§ **What is expected**: Restate word for word the lines in the listing below, starting at the line containing "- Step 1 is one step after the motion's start" and ending at the line containing "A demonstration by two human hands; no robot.", both included; leave out the rest.
___ Source material
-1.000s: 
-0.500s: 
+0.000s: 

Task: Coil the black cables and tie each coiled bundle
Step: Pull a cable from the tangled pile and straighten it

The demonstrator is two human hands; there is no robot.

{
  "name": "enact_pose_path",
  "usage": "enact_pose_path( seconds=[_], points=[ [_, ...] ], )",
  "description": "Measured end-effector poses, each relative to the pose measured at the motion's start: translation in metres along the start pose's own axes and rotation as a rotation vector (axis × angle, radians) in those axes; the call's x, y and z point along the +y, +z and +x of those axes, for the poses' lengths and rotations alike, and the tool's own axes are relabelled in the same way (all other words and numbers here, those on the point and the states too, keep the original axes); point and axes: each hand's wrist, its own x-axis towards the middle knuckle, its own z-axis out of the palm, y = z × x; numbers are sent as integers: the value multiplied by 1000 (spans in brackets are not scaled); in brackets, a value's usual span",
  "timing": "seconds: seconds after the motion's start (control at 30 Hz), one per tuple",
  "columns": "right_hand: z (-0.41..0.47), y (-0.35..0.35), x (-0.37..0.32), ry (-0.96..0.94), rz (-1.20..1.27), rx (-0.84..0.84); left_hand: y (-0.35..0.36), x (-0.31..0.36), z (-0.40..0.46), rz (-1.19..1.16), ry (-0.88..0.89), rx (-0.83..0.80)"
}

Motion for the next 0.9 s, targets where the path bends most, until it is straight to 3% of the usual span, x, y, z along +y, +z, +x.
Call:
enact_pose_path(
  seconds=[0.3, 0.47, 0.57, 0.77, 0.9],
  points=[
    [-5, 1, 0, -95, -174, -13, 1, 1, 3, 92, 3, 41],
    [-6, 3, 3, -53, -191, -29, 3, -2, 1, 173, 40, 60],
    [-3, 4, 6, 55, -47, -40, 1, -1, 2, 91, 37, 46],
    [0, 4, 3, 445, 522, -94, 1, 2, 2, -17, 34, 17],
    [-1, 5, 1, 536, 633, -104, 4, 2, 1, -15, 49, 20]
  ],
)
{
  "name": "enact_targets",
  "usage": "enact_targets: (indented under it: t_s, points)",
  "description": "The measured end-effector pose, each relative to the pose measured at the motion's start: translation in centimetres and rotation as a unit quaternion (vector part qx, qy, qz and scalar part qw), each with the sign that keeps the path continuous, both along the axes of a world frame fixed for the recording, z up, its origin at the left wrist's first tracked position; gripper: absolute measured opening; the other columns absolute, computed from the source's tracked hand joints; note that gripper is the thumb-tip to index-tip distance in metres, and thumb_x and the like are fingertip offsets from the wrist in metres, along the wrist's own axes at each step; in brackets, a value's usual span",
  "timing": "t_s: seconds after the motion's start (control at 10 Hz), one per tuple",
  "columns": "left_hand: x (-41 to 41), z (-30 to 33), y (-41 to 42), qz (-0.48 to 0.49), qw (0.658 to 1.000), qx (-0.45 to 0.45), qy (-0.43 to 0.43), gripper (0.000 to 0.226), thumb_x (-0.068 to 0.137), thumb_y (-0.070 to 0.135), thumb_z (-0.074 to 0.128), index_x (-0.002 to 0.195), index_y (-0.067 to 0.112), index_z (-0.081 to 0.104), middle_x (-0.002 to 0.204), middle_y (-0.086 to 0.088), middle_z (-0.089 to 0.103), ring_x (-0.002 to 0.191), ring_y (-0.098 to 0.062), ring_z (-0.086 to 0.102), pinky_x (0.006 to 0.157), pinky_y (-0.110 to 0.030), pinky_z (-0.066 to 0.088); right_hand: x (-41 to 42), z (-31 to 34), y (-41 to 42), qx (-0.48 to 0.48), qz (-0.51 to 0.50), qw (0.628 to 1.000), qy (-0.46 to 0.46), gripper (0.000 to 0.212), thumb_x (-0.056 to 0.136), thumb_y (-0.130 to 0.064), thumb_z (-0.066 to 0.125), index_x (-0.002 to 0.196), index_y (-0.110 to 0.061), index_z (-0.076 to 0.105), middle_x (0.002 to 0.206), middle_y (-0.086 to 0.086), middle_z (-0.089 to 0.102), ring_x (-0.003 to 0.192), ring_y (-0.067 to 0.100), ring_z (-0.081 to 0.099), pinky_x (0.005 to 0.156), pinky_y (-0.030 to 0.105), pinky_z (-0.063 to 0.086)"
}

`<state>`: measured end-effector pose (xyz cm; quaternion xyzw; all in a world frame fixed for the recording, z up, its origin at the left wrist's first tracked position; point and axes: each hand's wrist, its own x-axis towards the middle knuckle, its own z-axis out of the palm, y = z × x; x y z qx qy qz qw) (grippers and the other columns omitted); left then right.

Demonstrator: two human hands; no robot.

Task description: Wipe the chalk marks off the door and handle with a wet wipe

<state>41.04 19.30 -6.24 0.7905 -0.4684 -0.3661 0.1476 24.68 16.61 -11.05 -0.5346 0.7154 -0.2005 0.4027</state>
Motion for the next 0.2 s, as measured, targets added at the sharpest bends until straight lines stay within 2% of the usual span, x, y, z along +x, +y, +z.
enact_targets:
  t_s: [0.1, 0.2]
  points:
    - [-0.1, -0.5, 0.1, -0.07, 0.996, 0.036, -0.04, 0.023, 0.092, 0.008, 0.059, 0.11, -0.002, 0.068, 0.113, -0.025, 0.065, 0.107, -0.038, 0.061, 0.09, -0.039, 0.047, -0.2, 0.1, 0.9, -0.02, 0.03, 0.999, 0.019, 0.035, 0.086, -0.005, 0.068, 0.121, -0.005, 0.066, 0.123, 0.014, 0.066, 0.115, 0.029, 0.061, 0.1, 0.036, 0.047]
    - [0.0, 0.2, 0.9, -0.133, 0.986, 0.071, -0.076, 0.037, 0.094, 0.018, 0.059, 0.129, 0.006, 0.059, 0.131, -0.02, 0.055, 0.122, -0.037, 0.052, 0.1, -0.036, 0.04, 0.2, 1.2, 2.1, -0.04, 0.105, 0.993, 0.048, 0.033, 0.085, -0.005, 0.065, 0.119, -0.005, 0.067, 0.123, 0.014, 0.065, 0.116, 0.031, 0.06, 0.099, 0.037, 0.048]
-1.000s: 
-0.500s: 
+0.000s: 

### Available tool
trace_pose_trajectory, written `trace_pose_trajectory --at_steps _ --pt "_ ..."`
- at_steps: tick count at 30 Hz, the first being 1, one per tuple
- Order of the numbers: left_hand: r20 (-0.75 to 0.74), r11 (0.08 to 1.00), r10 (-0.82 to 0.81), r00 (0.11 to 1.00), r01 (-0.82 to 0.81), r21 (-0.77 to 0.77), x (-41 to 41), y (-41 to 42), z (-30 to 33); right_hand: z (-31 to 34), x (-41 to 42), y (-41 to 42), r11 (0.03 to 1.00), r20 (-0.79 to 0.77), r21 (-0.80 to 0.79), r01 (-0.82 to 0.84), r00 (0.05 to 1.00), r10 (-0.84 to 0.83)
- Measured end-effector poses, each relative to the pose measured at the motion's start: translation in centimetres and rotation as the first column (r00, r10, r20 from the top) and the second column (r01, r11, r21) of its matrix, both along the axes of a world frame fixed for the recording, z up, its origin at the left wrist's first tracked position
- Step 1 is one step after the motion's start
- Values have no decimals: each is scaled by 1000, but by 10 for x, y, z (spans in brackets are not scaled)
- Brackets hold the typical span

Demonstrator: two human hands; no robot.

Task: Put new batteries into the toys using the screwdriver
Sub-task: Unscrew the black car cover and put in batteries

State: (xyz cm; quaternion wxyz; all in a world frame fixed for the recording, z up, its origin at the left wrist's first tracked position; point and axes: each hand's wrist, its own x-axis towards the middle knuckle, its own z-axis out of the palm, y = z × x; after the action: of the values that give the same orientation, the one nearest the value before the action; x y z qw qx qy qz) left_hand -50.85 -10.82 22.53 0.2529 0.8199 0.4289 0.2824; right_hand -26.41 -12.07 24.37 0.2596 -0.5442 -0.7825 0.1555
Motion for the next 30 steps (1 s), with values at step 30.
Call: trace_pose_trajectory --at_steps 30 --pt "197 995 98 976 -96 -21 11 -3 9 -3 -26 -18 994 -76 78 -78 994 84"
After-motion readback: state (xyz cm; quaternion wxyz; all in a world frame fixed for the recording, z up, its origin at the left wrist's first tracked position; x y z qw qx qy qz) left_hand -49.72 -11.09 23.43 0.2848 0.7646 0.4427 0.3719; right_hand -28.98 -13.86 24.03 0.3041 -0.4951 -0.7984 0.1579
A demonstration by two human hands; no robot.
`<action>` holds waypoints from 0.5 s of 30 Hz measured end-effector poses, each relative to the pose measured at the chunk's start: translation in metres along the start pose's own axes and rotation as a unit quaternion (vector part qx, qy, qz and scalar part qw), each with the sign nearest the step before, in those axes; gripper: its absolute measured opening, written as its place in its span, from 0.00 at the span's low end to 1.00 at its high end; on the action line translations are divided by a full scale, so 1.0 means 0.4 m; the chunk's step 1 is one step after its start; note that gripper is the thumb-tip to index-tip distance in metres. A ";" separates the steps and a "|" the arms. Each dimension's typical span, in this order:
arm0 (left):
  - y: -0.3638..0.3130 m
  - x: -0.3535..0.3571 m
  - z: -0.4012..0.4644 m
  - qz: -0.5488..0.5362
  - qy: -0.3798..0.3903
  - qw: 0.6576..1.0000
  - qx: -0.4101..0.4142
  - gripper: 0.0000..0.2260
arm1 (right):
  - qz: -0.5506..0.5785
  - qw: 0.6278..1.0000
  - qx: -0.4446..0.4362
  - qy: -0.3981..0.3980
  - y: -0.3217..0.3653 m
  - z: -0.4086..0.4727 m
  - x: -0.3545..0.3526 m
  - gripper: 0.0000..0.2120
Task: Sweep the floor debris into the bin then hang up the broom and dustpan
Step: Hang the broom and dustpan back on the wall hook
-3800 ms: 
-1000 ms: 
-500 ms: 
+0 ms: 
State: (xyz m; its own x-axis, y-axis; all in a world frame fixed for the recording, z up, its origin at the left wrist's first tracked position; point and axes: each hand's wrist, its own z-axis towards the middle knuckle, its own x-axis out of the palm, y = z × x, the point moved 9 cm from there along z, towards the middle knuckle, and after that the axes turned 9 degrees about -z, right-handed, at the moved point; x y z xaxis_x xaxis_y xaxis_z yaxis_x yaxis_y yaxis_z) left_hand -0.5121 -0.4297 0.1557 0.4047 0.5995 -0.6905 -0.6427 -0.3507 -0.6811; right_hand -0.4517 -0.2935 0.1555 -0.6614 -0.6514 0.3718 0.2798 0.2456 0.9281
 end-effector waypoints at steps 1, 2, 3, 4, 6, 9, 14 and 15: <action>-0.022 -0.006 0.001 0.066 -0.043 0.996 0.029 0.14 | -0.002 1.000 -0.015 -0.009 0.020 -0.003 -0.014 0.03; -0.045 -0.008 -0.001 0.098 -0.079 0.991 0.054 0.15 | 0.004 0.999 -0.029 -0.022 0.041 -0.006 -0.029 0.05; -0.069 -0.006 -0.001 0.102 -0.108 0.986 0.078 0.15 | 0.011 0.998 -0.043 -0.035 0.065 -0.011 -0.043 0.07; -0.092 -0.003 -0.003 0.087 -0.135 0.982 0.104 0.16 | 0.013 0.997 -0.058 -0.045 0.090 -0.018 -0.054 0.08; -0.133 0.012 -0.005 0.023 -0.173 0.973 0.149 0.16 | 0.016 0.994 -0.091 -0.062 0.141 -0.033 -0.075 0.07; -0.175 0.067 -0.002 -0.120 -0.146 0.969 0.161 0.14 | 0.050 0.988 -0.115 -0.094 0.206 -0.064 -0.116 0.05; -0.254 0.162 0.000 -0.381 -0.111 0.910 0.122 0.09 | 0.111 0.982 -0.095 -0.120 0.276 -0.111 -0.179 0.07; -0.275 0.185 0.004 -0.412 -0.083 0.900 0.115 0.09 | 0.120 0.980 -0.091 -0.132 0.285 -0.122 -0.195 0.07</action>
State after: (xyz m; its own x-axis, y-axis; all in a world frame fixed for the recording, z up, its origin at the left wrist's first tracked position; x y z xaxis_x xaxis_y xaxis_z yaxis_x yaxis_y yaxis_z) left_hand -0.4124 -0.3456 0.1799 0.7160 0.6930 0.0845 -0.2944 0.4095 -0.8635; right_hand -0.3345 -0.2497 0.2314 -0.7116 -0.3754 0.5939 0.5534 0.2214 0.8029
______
§ **Result below**:
- Step 1 is one step after the motion's start
- Values have no decimals: each is scaled by 1000, but by 10 for x, y, z (spans in brackets are not scaled)
- Brackets hold the typical span

Demonstrator: two human hands; no robot.

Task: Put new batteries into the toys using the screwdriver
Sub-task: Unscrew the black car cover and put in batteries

State: (xyz cm; quaternion wxyz; all in a world frame fixed for the recording, z up, its origin at the left wrist's first tracked position; point and axes: each hand's wrist, its own x-axis towards the middle knuckle, its own z-axis out of the palm, y = z × x; after the action: of the values that give the same orientation, the one nearest the value before the action; x y z qw qx qy qz) left_hand -50.85 -10.82 22.53 0.2529 0.8199 0.4289 0.2824; right_hand -26.41 -12.07 24.37 0.2596 -0.5442 -0.7825 0.1555
Motion for the next 30 steps (1 s), with values at step 30.
Call: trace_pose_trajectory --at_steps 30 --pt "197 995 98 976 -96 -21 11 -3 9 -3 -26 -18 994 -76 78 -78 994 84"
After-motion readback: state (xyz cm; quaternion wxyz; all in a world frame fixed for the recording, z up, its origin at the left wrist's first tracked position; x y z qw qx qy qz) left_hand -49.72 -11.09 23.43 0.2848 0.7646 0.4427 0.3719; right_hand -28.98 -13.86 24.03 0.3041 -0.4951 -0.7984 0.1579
A demonstration by two human hands; no robot.

This exercise has been answered in full.